Charter-Disney Dispute Just Part Of The Sports Landscape


    It is all about a third party’s money, the consumer.

    The Disney-Charter cable TV dispute is yet another blow to big-time sports in 2023. Cable TV operators are aware that most of their consumers don’t watch sports and probably don’t want to spend more than $10 a month for ESPN and other ESPN channels. That is the center of the dispute. There also has been an erosion of cable TV subscribers. The cord cutters, the people who are dropping cable and satellite TV, are beginning to impact the cable TV revenue stream for teams and replacing that money is not going to be easy. Sinclair-owned regional sports channels have gone bankrupt and Warner Bros. Discovery is exiting the regional cable TV sports business.  Major League Baseball Commissioner Rob Manfred has acknowledged that the Reagan Administration gave sports a great present. “It’s a great business model when a whole bunch of people pay for something they don’t really care if they have or not, which is what the cable bundle did for us. It’s hard to replicate that.” It will be hard to replicate. How much will consumers pay for streaming services? That is the great unknown.

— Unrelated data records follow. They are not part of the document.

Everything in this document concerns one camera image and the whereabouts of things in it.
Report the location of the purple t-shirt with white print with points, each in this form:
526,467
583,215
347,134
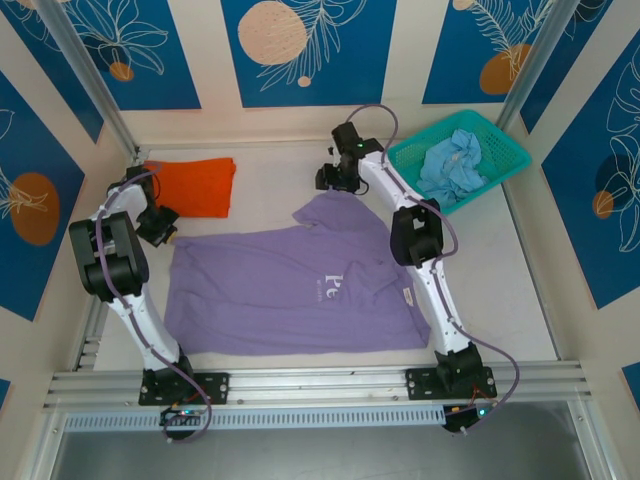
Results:
250,290

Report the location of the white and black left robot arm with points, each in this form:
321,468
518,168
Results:
145,325

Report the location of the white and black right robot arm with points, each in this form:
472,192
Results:
440,310

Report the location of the folded orange t-shirt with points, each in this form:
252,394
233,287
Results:
200,185

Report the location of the crumpled light blue t-shirt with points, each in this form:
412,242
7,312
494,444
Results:
450,170

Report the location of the teal plastic basket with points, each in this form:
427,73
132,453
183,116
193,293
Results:
505,150

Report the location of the grey metal base panel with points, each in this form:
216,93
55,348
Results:
320,455

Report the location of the aluminium side rail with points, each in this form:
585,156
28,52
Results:
97,320

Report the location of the aluminium frame post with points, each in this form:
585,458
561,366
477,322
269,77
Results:
541,50
75,45

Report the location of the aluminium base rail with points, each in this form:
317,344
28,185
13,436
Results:
310,385

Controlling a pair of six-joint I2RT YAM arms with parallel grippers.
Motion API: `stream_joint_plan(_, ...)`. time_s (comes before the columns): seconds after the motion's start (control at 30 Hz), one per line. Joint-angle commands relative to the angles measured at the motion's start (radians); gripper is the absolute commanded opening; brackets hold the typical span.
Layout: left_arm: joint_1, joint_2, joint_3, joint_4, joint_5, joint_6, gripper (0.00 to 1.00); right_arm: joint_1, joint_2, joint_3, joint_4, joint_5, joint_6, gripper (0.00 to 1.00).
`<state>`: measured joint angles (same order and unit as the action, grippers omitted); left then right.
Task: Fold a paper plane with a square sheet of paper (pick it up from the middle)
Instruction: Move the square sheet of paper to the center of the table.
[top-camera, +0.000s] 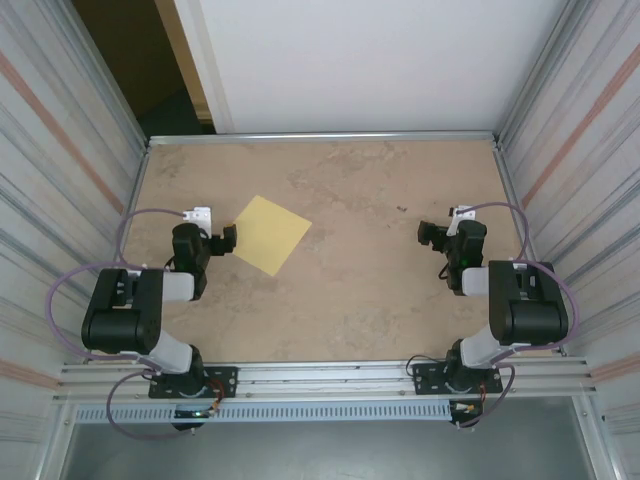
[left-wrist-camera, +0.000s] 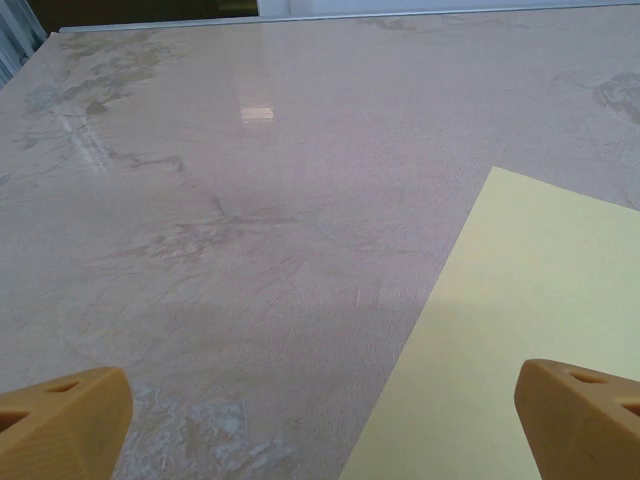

    With the Cable TV Act of 1984, Congress and President Ronald Reagan changed the rules and created what was in effect cable TV consumer socialism. Tier one was basic and gave consumers all of the local stations in the market but tier two or basic expanded was where money was to be made. Struggling ESPN became profitable as everyone who wanted basic extended cable had to take ESPN whether the customer watched the programming or not. Regional sports cable networks started and sports owners had a new money source which the players noticed. Salaries started to increase. The cable TV operators understand their customers don’t want to pay for something they don’t watch, which is sports.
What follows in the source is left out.